Records provided>

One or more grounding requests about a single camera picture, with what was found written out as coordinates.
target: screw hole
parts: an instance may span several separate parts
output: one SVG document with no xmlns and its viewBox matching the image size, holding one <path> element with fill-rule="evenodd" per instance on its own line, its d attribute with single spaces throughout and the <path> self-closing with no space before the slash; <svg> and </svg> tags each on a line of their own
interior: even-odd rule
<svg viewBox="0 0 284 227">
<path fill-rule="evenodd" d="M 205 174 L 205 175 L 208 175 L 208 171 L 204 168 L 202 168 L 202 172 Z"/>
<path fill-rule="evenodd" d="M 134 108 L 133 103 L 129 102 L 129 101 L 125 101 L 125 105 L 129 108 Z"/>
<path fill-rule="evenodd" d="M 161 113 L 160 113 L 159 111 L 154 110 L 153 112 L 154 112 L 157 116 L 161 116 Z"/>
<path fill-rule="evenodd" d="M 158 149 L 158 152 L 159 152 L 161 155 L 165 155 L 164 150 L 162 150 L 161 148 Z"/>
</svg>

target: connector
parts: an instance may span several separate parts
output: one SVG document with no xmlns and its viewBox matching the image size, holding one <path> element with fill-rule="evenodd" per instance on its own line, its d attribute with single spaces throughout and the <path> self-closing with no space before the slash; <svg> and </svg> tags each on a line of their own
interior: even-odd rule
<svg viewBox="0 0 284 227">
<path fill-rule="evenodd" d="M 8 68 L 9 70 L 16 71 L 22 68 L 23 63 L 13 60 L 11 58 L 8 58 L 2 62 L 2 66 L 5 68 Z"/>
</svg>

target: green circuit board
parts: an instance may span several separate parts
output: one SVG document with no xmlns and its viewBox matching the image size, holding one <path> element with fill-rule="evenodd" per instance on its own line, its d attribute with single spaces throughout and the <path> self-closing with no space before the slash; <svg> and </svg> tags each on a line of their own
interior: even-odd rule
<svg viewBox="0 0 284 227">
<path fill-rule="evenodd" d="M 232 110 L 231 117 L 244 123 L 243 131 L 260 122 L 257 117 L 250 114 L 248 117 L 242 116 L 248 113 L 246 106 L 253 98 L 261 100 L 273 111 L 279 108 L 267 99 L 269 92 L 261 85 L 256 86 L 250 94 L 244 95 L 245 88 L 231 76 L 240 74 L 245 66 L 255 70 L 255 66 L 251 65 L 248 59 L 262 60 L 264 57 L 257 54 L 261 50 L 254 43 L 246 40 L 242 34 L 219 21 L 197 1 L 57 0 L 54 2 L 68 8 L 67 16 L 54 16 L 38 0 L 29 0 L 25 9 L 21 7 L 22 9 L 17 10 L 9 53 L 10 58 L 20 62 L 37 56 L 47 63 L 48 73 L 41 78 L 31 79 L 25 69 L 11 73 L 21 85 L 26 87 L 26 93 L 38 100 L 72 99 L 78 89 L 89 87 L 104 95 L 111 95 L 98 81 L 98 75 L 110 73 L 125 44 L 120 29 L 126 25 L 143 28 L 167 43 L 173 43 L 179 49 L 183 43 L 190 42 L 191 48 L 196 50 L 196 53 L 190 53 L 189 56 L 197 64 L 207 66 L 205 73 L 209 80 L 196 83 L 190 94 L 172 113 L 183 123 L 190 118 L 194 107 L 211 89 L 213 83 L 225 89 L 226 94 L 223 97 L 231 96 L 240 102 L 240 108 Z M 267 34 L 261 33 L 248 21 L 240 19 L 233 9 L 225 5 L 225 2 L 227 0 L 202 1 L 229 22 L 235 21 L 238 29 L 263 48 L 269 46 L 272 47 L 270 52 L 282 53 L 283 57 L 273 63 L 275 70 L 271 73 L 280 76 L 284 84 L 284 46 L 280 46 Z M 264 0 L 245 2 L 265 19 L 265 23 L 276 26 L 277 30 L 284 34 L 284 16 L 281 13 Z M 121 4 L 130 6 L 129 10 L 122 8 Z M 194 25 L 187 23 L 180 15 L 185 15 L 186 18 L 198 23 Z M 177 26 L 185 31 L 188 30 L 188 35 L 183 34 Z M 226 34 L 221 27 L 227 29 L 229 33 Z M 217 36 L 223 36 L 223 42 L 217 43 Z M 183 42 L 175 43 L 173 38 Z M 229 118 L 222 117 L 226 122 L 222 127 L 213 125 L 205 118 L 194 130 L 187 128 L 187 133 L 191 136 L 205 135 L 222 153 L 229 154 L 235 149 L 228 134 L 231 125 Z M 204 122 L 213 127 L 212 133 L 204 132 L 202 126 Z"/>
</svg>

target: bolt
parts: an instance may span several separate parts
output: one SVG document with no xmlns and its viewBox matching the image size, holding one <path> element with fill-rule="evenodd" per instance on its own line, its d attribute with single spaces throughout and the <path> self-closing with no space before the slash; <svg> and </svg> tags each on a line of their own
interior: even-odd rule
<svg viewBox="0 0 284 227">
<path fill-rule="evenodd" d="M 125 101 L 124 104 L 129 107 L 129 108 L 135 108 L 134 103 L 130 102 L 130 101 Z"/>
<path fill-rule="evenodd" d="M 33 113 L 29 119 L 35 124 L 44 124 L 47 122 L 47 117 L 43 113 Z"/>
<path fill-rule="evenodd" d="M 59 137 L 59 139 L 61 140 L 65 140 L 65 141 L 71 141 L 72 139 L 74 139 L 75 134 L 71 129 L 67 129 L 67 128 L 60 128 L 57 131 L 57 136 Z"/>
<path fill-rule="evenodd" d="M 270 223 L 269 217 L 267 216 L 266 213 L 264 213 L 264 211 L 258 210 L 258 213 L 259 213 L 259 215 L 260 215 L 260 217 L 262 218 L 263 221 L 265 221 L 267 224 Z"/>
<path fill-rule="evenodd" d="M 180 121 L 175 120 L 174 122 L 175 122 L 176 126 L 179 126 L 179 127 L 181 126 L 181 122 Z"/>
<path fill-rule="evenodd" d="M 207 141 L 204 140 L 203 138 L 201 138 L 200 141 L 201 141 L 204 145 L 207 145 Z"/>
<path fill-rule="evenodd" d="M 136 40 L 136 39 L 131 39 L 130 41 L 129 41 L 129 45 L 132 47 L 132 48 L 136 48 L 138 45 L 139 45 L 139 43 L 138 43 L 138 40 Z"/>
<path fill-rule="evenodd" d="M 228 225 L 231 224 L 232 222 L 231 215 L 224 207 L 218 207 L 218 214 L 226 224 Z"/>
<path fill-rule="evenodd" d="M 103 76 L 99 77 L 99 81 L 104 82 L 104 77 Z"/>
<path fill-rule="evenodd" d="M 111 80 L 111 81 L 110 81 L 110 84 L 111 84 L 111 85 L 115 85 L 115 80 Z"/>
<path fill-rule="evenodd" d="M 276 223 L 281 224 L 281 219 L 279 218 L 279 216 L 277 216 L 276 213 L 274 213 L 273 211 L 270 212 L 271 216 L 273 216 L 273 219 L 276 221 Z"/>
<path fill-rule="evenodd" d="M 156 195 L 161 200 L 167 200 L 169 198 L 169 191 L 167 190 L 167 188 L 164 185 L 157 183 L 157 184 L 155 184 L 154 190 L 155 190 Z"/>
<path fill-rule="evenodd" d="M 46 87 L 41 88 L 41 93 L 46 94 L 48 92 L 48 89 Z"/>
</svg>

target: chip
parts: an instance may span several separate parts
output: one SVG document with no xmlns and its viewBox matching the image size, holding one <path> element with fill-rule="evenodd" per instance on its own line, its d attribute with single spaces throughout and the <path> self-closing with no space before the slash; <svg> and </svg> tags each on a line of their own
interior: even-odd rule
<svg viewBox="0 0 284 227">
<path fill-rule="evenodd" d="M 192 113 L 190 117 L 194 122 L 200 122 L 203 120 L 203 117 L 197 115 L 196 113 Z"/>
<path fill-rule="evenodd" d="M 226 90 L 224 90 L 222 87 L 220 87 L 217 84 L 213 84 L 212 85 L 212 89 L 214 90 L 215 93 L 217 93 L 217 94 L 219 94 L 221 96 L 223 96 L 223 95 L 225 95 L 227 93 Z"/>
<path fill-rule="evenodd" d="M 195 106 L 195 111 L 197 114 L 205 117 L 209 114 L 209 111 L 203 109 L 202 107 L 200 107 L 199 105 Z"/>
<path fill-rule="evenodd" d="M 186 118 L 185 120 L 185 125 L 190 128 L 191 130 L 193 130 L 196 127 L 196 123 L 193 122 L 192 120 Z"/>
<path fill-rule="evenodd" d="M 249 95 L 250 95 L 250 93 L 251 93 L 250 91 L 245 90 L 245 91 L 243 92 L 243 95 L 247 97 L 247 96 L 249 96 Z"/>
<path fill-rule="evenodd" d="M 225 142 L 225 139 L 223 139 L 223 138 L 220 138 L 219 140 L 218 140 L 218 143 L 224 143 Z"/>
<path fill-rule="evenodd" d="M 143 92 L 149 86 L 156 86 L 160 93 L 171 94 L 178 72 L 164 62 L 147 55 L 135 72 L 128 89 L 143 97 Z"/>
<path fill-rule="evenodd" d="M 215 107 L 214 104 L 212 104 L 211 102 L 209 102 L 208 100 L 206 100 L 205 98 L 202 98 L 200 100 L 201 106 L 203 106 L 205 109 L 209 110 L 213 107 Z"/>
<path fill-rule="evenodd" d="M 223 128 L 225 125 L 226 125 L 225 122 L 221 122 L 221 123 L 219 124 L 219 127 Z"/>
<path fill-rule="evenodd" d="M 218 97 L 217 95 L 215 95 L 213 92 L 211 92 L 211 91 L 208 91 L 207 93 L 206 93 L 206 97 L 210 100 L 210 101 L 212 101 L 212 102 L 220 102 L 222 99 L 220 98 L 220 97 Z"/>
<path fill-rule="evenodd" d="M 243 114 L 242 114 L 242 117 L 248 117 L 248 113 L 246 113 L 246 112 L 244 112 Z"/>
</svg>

Assignment> In the records above, how many lines include "target"? Reply only with the number.

Worked solution> 5